Even more ridiculous, Lorenz helped peddle a narrative that TikTok was an important source of pro-BLM content, helping to mobilize an army of teenage "activists", and implying that this might be another reason Trump wants it shut down.
In addition to giving young people a place to meet and entertain each other, TikTok has also been a platform for political and social justice issues.
“I think this will drastically affect political commentary among teenagers,” Ms. Hunniford said. “TikTok is an outlet for a lot of protest and activism and people talking about their political beliefs. Banning that would not carry well among people my age."
Lorenz's reporting also suggested that hopping from one platform to another would be nearly impossible. While that's true for some, any TikToker making good money on their following is probably already well diversified across platforms. A whole generation of social media influencers has endured the death of Vine.
Influencers who watched the fall of Vine, another popular short-form video app, in 2016 learned the importance of diversifying one’s audience across platforms. But even for TikTok’s biggest stars, moving an audience from one platform to another is a huge undertaking.
“I have 7 million followers on TikTok, but it doesn’t translate to every platform,” said Nick Austin, 20. “I only have 3 million on Instagram and 500,000 on YouTube. No matter what it’s going to be hard to transfer all the people I have on TikTok.”

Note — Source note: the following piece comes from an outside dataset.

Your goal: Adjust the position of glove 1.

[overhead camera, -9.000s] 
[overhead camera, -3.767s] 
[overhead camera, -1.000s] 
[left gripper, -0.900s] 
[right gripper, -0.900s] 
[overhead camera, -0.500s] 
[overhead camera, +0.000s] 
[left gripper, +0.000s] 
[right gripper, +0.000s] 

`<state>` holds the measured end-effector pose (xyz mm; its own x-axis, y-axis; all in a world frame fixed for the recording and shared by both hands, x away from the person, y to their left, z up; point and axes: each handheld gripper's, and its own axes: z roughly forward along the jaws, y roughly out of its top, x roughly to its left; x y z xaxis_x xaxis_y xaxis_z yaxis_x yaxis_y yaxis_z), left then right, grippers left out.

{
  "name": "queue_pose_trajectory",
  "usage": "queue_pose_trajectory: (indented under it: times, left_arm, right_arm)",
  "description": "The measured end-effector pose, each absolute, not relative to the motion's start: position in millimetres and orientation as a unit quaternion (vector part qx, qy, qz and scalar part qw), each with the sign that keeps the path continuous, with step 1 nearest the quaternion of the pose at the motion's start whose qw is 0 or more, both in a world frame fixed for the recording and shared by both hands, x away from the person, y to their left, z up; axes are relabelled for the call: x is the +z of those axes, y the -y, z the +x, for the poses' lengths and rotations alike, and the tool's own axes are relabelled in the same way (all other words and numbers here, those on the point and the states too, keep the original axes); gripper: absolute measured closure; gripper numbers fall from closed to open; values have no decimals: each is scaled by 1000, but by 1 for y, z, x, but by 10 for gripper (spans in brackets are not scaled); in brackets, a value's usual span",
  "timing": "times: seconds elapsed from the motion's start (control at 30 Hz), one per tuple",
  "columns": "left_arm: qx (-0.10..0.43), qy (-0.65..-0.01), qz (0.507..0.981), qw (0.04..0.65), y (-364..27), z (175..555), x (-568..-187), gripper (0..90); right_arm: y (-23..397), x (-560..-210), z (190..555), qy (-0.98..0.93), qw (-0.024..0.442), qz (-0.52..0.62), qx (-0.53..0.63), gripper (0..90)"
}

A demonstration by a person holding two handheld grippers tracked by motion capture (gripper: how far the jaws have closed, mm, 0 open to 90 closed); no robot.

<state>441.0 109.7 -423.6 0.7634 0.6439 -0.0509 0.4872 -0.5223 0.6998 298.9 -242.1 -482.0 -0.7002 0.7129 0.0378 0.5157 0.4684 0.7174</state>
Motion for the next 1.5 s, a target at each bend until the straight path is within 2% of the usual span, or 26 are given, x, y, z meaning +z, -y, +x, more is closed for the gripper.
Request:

So why have both Bloomberg and the NYT so willingly parroted these adolescent narratives about TikTok, lending credibility to the notion that the Trump Administration is targeting the app in retaliation for the Trump's Tulsa rally. As we reported at the time, reports of teens actually using the app to interfere with the event were overblown by a mainstream press willing to boost these ridiculous narratives for the sake of traffic.
To be clear: the notion that the Trump administration is barring TikTok in retaliation for Tulsa is as much of a 'whimsical conspiracy' as anything readers might find on Zero Hedge, if not more.